The catch is that the work gains so much of its power from the visual surprise of seeing these incongruously clean, classy images in their original context – in dirty streets, on warehouses, incorporating the door-steps and windowsills of terraced houses. So anybody curating a Banksy show seems to have a bit of a context issue. Banksy’s project is coherent, the thinking goes, precisely because it is clandestine: by being placed illegally in public places, the work is not only visually striking, but expresses its anti-establishment position through a non-establishment practice. Take the spray-painted lumps of brick and concrete out of this setting and stick them in a museum, and the images become just more artistic product to be consumed approvingly by the Artworld establishment. So any Banksy show misses the point a bit. Perhaps not many people are all that bothered about this, or what curators can do about it, but for the record what the Cordoaria ones have done is dim the lights, show a lot of videos and photos of the work in situ, fill the rest of the wall-space with screen-prints and a selection of Banksy’s epigrammatic sayings (he can be a bit of a smart-arse), and put on some rap-music.
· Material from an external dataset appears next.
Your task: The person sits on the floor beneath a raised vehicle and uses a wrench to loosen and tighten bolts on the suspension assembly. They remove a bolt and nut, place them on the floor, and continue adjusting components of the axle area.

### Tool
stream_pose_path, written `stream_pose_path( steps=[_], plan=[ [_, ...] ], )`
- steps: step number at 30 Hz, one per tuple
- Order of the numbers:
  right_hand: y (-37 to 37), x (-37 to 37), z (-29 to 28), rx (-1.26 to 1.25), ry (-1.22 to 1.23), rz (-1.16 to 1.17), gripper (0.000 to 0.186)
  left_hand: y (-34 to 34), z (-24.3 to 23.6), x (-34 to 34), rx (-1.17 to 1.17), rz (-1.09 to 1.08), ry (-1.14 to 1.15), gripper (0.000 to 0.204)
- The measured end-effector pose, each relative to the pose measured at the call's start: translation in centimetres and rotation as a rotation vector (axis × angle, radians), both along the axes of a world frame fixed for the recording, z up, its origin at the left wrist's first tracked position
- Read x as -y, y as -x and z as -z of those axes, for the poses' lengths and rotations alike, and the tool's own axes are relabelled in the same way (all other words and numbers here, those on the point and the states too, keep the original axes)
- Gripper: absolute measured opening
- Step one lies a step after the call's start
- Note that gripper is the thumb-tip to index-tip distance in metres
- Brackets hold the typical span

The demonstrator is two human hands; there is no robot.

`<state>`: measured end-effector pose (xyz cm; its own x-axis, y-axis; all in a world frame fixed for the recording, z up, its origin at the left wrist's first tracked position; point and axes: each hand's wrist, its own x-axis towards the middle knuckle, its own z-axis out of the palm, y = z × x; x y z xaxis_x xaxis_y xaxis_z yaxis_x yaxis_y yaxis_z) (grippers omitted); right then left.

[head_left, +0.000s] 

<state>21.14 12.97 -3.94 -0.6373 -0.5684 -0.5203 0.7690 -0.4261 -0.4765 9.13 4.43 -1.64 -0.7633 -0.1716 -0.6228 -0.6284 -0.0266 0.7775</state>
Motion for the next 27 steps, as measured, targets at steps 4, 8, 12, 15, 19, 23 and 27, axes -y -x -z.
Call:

This worked well enough for me.
There has also been some fretting about what right people have to exhibit Banksy’s stuff without his authorisation (this show is no more authorised than the Brussels one last year or the Melbourne one in 2016.) But never fear. Writing on his website, Banksy says: “Members of the public should be aware there has been a recent spate of Banksy exhibitions, none of which are consensual. They’ve been organised entirely without the artist’s knowledge or involvement. Please treat them accordingly.” He then very likeably adds “Not sure I’m the best person to complain about people putting up pictures without getting permission.” Exactly, Banksy.
The show is at the Museu da Cordoaria until October 27th.